The Long Run

If this book is anything, it’s a swift kick in the ass. The author is a guy who has lived every drug addicts dream. Drugs, parties, women, but none in moderation. Hell, he is even good at his job! And to top it all off, he is in perfect health. Whatever god was looking down on this man whilst he participated in every act that is unholy was a faithful god. Time and time again, the author gets clean, and then falls back into the clutches of addiction. He manages to hurt the people he loves, but not himself. This book seems miraculous, especially in comparison to the Murakami memoir we have read earlier this semester.

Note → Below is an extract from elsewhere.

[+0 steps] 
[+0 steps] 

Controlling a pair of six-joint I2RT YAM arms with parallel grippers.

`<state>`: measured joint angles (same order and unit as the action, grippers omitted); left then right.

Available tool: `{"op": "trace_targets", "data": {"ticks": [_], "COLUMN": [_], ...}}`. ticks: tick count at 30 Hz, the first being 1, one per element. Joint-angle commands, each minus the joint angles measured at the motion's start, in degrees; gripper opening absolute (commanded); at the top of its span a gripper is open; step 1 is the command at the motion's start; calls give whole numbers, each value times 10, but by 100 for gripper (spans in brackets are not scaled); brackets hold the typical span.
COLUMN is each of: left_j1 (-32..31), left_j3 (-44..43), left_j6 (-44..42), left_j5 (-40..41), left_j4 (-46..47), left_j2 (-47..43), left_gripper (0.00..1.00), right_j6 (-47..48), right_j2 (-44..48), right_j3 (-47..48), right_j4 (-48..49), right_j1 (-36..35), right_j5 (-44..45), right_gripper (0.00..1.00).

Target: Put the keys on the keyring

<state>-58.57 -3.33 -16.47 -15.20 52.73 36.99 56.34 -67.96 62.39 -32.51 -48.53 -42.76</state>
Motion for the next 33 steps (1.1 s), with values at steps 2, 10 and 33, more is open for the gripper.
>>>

However, I think this book was more interesting, personally.

I find myself jealous of author like Murakami and Shubaly because no matter what they go though, they seem to rise above their circumstances by pure luck. Shubaly lives the riskiest of all lives but escapes unscathed and lives a seemingly healthy life thereafter. What made this book interesting is the theory it poses that once you are addicted to something, you will always be addicted to something. For example, Mishka is an alcoholic and a drug addict, however once he gives up these addictions, he merely substitutes them for his running addiction.

I think this is a great way to look at things because I think human nature is addictive nature. This makes me feel a little more hopeful about my running career because if Mishka can live and awful life but still end up ultramarathoning, I could do the same or even better because I am not living an awful life. As far as memoirs go, I like this one because it balances humor and serious content. Also, the author isn’t afraid to poke fun at himself, which I think is a noble trait for authors, especially nonfiction writers.